Publication Date & Time
April 21, 2026 8:26 AM

•Meanwhile in markets, fear is nowhere to be found even as the Iran truce *officially* expires at midnight (01:00 CET) and with a second round of talks in Islamabad still up in the air;

•According to the BBC correspondent in Tehran, a second round of talks is more likely to take place than not. Tehran had to make its point by dragging its feet on talks and tie a second round to the US lifting its own blockade of the Strait of Hormuz, so the Beeb says. Note that reports yesterday mentioned that the Iranians will send a delegation to Pakistan. However, it was not clear if the delegation has real negotiating powers or if they travel to Islamabad out of courtesy for the hosts, the Pakistanis;

•If you take remarks by Iranian officials at face value, the US blockade must be lifted first before any serious discussions on a peace deal can take place. Now, an armchair geopolitical expert such as yours truly can easily come up with a face-saving way of lifting the blockage: by allowing some ships through out of courtesy;

•Meanwhile, President Trump boasted that he will go back to bombing stuff if the cease fire expires. There’s credibility to Trump’s threat in the sense that there’s now a third carrier positioned in the region. Predictably, the Iranians made similar threats (new weapons, cards up their sleeves, and whatnot). But what I think is most telling is that Trump quietly shifted the truce expiration deadline to Wednesday evening Washington time.

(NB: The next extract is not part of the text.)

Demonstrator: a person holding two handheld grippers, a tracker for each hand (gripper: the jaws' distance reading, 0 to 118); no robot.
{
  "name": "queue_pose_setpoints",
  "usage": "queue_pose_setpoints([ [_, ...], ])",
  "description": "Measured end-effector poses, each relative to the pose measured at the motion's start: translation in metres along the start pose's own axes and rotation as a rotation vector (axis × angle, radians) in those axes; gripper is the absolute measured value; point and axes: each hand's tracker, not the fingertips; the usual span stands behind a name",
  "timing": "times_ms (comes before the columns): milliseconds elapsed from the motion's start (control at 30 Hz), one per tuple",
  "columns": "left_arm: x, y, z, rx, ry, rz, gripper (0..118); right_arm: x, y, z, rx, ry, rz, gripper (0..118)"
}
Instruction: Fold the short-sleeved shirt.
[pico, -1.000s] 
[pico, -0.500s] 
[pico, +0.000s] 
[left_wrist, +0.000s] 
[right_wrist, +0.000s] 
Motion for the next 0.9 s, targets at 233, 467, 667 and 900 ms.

Which allows for another day of back-and-forth signaling between the Americans and the Iranians to come up with a face-saving formula for those second round talks to take place;

•Turning to some market commentary, Asian equities are up modestly this morning while S&P 500 futures are grinding higher. US Treasury yields are rock steady, having erased about half of the truce rally declines. Brent crude oil prices aren’t moving much either, with the nearest-dated future hoovering around $95 a barrel. European natgas future prices are grinding lower and we’re much closer to the pre-war levels than the March panic highs. In FX, the broad dollar is steady and in the major crosses we don’t see much in the way of movement either. Of note is CHF strength versus the Greenback. At 0.78, we’re near the lowest level in a month or so;

•Overnight, ECB President Lagarde hit the wires, joining the chorus of ECB-speakers calling for a hold and a ‘taking stock’ meeting in Frankfurt next week;

•Keep an eye on Romanian bonds, which have underperformed because of the domestic political turmoil. The government of PM Bolojan is about to collapse, which would spell trouble for the austerity drive that had underpinned the rally in the country’s eurobonds. Remember that the budget calls for a headline deficit of about six percent of GDP this year, down from around eight percent last year;

•And speaking of budgets, wire reports mentioned that Italy forecasts its headline deficit to print under three percent of GDP this year despite the gloomy growth outlook. With ECB rate hike pricing having eased, peripheral spreads have retraced much of their recent widening;

•Looking ahead, we have a calendar full of ECB-speakers, who are now by and large on the same page as far as the April meeting is concerned: a hold. Other events include Kevin Warsh’s confirmation hearing as the next Fed Chairman. On the data docket we find US retail sales. Finally, we will be watching Iran headlines, of course. Pay specific attention to VP Vance’s travel plans. If he wants to arrive in Islamabad in time for meeting the Iranians tomorrow – it’s a 16-hour flight from Washington – he must leave this morning local time (Eastern Time).